• [Problem to solve]
For the word "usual", return each line of the data in which it occurs.

• [Recorded data]

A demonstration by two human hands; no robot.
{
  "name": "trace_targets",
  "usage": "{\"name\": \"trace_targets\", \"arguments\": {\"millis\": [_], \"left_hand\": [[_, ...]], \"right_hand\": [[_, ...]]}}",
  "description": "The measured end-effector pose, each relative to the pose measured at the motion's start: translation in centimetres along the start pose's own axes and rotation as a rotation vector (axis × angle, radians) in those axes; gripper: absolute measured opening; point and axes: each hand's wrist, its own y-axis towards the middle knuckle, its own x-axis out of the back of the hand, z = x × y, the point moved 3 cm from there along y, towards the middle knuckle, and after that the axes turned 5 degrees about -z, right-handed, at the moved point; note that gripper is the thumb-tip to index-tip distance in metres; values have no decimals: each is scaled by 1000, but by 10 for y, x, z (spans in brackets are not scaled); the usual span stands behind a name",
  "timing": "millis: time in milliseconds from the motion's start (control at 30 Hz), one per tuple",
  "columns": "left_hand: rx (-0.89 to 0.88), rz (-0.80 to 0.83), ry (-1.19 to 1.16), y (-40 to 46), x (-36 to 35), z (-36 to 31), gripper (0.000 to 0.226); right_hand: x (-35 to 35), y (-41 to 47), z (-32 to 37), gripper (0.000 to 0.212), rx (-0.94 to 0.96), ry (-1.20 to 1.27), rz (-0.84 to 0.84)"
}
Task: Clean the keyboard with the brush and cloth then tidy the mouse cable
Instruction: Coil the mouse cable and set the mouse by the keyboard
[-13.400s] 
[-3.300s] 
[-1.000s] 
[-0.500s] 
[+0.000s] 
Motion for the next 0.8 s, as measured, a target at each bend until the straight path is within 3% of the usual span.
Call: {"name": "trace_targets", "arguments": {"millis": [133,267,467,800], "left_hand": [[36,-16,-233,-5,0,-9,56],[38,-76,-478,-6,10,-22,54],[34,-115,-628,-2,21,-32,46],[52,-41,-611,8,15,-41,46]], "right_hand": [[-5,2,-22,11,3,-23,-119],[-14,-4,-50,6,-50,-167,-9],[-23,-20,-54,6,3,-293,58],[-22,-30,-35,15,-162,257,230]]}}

• [Solution to the problem]
  "description": "The measured end-effector pose, each relative to the pose measured at the motion's start: translation in centimetres along the start pose's own axes and rotation as a rotation vector (axis × angle, radians) in those axes; gripper: absolute measured opening; point and axes: each hand's wrist, its own y-axis towards the middle knuckle, its own x-axis out of the back of the hand, z = x × y, the point moved 3 cm from there along y, towards the middle knuckle, and after that the axes turned 5 degrees about -z, right-handed, at the moved point; note that gripper is the thumb-tip to index-tip distance in metres; values have no decimals: each is scaled by 1000, but by 10 for y, x, z (spans in brackets are not scaled); the usual span stands behind a name",
Motion for the next 0.8 s, as measured, a target at each bend until the straight path is within 3% of the usual span.

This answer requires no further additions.